We get a lot of advice questions coming in at EMandLO.com, but sadly, we just can’t answer them all. Which is why, once a week, we turn to you to decide how best to advise a reader:
Dear Em & Lo,
So I’ve been dating this girl for almost 2 years now, and she’s a real introvert, and I’m more of an extrovert. I like going out on dates, and they don’t have to be expensive or anything like that! I’m usually happy no matter what we do, be it going to the mall, a museum, roller (or ice) skating, to the park, laser tag… Pretty much anything. The problem is, the only thing she likes to do is stay at her house and play video games and watch youtube or TV. Now, don’t get me wrong– those are things I like as well! I’m not great at games, but I do enjoy playing them. The only thing is, it’s all we ever do, unless I really push her to go out, in which case she usually ends up not having any fun, which is also no fun for me. Can you give me any ideas on what to do, or places we could go that she might enjoy?
— Ants in My Pants
You’re asking the wrong people. If you want to know what she would enjoy doing, or where she would like to go, you need to ask her. If she keeps telling you that she wants to stay home and play x box, maybe it’s time for you to seek out someone with more diverse interests. This would also allow her to find someone more attuned to her interests.
I’ll just expand a little on her rigidity. You don’t say if she thinks it’s a problem that she never likes to leave her house, but I’m guessing she doesn’t. This suggests to me that she’s in denial about her issues and instead has embraced and rationalized them. This won’t make for a happy life for her. Who knows if repeated heartbreak will make her realize that it’s her, not them. Right now she sounds too dug in for the heartbreak of losing you to do the trick. Or, maybe she’ll find someone who’s just as much of a homebody as she is and they’ll enjoy the slug life, but that ain’t you. 2 years is already enough of your time; I have some experience banging my head against a wall and it’s ill-advised.
Here’s the other thing – you sound easy-going and she sounds like a malcontent. You say you’re happy doing anything, but she’s only happy doing about three things. You’re capable of enjoying the things she enjoys, but she’s not capable of enjoying the things you enjoy.

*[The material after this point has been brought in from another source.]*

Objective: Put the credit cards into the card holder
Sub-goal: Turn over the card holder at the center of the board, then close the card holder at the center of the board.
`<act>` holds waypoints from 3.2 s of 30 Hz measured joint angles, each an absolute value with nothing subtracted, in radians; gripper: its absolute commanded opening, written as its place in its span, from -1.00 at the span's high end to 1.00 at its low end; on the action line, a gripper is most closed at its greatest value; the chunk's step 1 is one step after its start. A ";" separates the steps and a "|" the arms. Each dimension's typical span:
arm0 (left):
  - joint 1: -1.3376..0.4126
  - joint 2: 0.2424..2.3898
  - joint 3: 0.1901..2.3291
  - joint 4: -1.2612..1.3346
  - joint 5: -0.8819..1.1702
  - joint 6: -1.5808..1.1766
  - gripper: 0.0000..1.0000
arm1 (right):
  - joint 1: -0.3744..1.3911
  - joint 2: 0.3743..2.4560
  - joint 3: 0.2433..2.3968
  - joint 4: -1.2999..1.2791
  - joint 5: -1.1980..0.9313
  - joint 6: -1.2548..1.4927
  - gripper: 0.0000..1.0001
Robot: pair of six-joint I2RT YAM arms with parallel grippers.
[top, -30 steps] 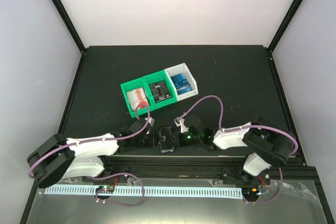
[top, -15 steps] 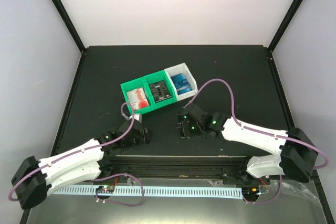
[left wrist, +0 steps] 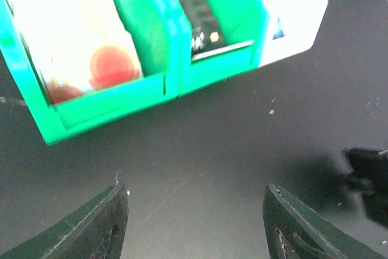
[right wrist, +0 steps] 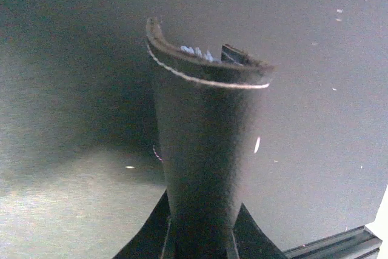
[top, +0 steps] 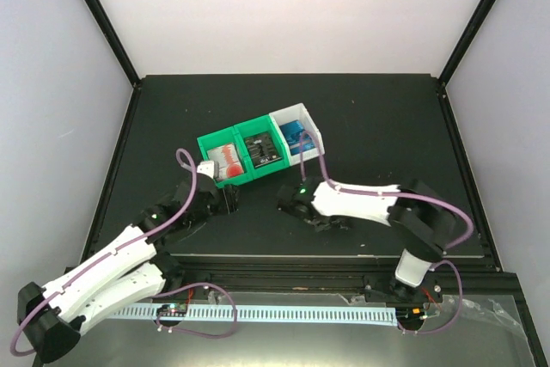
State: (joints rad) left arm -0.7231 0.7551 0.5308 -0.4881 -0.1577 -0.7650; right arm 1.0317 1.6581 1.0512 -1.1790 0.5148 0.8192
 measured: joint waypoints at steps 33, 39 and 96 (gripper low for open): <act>-0.645 0.783 0.571 -0.475 0.136 -0.656 -0.78 | 1.033 1.354 0.892 -0.698 0.218 0.775 -0.19; -0.694 0.832 0.430 -0.337 0.234 -0.711 -0.98 | 0.902 1.259 0.746 -0.656 0.173 0.741 -0.05; -0.842 1.419 0.389 0.251 0.376 -1.023 0.02 | 0.830 1.307 0.612 -0.313 -0.182 0.576 0.98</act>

She’s rigid and you’re flexible. That means she’s going to have a very hard time making any relationship work, but you’re going to have a much easier time of it. In fact, it’s probably your flexible and easy-going personality that has allowed you to endure 2 years of mismatched dating.
2 flexible, easy-going people make for a great relationship. Not much fighting. Fun dates – or watching netflix, whichever. Do what you want this time and what she wants next time, or vice versa, doesn’t matter. Each of you can play along with what the other wants once in a while, even if it’s not your thing.
Get yourself a partner with a flexible personality. Trust me, this is one I know about personally. I’ve been in exactly the situation you’re in. Right now you probably don’t even realize how much fun a girlfriend can be.
Introvert doesn’t necessarily mean shut-in. She sounds more… welll… lame. I’m sorry. But I mean, what would you call a guy who doesn’t want to do anything but watch youtube and play video games?
It sounds to me like she’s determined not to enjoy any of the things you want to do (mall, museum, park, skating, laser tag… that’s a pretty wide spread of dating options, but she’s barely willing to even try ANY of them?). If after two years of trying you can’t find anything that excites her, I don’t have any further suggestions. You’re beating your head against a wall. This girl’s just no fun. Find a new one.